Problem to work on: From the data below, set down exactly the lines between the one holding "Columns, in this" and the one holding "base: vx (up", inclusive, and no others.

Data segment: Begin

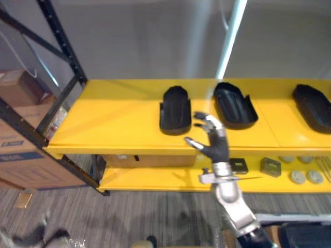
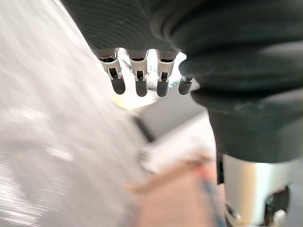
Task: Walk over and take plastic housings, then place them on the shelf
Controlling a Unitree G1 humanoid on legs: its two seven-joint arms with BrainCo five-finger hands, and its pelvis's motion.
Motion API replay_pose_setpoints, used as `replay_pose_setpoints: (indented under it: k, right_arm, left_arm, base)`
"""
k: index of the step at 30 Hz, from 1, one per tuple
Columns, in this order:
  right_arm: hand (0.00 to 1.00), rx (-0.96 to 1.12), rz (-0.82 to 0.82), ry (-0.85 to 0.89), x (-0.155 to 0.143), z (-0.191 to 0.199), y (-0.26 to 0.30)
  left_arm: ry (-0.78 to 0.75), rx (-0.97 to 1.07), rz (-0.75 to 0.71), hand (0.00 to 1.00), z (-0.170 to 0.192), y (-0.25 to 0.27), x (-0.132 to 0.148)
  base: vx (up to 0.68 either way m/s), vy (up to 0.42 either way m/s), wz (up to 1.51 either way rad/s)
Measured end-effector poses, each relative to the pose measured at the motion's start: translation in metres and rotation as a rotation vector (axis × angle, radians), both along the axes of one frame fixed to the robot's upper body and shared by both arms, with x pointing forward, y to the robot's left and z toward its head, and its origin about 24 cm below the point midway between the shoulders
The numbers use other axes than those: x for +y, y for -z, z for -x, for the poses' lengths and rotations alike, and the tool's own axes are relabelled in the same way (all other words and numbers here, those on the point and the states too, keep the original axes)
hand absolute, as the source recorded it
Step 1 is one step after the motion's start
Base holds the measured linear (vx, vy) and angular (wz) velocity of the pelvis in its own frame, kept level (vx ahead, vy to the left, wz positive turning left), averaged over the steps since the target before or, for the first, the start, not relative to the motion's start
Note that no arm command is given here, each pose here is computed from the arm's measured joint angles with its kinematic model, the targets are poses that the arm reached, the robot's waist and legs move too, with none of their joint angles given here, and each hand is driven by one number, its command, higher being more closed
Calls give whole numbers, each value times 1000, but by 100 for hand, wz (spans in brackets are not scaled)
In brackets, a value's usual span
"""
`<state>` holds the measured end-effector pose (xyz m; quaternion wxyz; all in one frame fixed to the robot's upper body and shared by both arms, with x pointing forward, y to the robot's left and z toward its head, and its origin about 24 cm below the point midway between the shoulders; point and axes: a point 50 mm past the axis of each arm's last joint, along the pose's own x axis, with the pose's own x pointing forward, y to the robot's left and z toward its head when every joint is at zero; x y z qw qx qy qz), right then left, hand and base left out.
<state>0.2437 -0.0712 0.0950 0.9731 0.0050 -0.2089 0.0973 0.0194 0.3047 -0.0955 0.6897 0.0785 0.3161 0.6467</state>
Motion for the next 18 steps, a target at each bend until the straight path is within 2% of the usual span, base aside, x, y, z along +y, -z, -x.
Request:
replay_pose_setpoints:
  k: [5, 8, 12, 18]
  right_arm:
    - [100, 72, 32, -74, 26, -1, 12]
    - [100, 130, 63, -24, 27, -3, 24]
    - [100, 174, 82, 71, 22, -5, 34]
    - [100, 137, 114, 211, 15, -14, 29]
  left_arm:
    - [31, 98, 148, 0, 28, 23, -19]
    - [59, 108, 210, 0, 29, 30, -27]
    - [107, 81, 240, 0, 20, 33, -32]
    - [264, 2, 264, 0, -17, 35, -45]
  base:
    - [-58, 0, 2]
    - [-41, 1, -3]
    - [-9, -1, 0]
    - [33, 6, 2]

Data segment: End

Task solution:
Columns, in this order:
  right_arm: hand (0.00 to 1.00), rx (-0.96 to 1.12), rz (-0.82 to 0.82), ry (-0.85 to 0.89), x (-0.155 to 0.143), z (-0.191 to 0.199), y (-0.26 to 0.30)
  left_arm: ry (-0.78 to 0.75), rx (-0.97 to 1.07), rz (-0.75 to 0.71), hand (0.00 to 1.00), z (-0.170 to 0.192), y (-0.25 to 0.27), x (-0.132 to 0.148)
  base: vx (up to 0.68 either way m/s), vy (up to 0.42 either way m/s), wz (up to 1.51 either way rad/s)

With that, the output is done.